Error: Error performing apply on cluster "vyshak-singlenode-test1": server error [return code: 400]: {"operations":null,"error":{"type":"Processing Error","status":400,"title":"Processing request failed","detail":{"Message":"Cluster with name \"vyshak-singlenode-test1\" is partially provisioned\n"}}}
Managed Storage¶
The customers using the rook-ceph storage node must deploy the default-upstream blueprint to the cluster.
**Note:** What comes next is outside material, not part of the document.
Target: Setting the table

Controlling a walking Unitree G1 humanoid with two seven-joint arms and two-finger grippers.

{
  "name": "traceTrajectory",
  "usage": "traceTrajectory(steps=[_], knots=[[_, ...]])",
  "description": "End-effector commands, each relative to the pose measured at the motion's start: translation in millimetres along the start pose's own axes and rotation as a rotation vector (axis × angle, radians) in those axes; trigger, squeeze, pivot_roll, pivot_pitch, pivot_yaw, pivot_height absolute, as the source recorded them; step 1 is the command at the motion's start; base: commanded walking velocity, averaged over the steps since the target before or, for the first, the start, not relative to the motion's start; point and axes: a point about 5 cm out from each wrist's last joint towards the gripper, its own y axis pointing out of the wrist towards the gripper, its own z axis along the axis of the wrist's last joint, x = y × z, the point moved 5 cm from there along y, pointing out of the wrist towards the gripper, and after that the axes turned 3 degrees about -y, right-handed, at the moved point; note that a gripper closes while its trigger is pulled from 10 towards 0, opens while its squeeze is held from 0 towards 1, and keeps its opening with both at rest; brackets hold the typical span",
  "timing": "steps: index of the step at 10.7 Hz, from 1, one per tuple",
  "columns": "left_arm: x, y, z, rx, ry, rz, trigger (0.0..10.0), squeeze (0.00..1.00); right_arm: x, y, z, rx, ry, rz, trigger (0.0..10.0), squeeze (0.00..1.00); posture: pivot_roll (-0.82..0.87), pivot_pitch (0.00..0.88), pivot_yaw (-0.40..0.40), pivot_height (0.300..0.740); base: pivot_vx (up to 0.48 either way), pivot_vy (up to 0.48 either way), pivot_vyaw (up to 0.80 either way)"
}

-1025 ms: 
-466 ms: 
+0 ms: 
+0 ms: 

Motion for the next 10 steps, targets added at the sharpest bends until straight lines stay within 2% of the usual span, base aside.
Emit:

Step 1: Verify Blueprint Sync¶
The rook-ceph storage is provided as an add-on with default-upstream blueprint, thus users can verify the rook-ceph managed storage deployment using the blueprint sync icon. Refer Update Blueprint to know more about update blueprint sync status
Step 2: Verify Health of Pods¶
On successful blueprint sync, users can view the rook-ceph pods running as shown in the below example:
kubectl -n rook-ceph get pod
11NAME READY STATUS RESTARTS AGE
12csi-cephfsplugin-4r8c5 3/3 Running 0 4m1s
13csi-cephfsplugin-provisioner-b54db7d9b-mh7mb 6/6 Running 0 4m
14csi-rbdplugin-6684r 3/3 Running 0 4m1s
15csi-rbdplugin-provisioner-5845579d68-sq7f2 6/6 Running 0 4m1s
16rook-ceph-mgr-a-f576c8dc4-76z96 1/1 Running 0 3m8s
17rook-ceph-mon-a-6f6684764f-sljtr 1/1 Running 0 3m29s
18rook-ceph-operator-75fbfb7756-56hq8 1/1 Running 1 17h
19rook-ceph-osd-0-5c466fd66f-8lsq2 1/1 Running 0 2m55s
20rook-ceph-osd-prepare-oci-robbie-tb-mks1-b9t7s 0/1 Completed 0 3m5s
21rook-discover-5q2cq 1/1 Running 1 17h
Node Provision/Upgrade¶
When a node provision/upgrade/addition fails, perform the below steps:
ssh
to faculty node where provision/upgrade/addition failed- Run
systemctl status salt-minion-rafay
to check the minion status (active/inactive) - If the Salt minion is not active, restart it using the command
systemctl restart salt-minion-rafay
- To check for any errors, verify the logs of the active minion from the file cat/opt/rafay/salt/var/log/salt/minion
Support¶
If you are unable to resolve the issue yourself, please contact Support or via the provided private Slack channel for your organization. The support organization is available 24x7 and will be able to assist you immediately.
Please make sure that you have downloaded the "error log file" that was shown during failure. Provide this to the support team for troubleshooting.
Remote Diagnosis and Resolution¶
For customers using the SaaS Controller, with your permission, as long as the nodes are operational (i.e. running and reachable), the support team can remotely debug, diagnose and resolve issues for you. Support will inform the customer if the underlying issue is due to misconfiguration (e.g. network connectivity) or environmental issues (e.g. bad storage etc).
Important
Support DOES NOT require any form of inbound connectivity to perform remote diagnosis and fixes.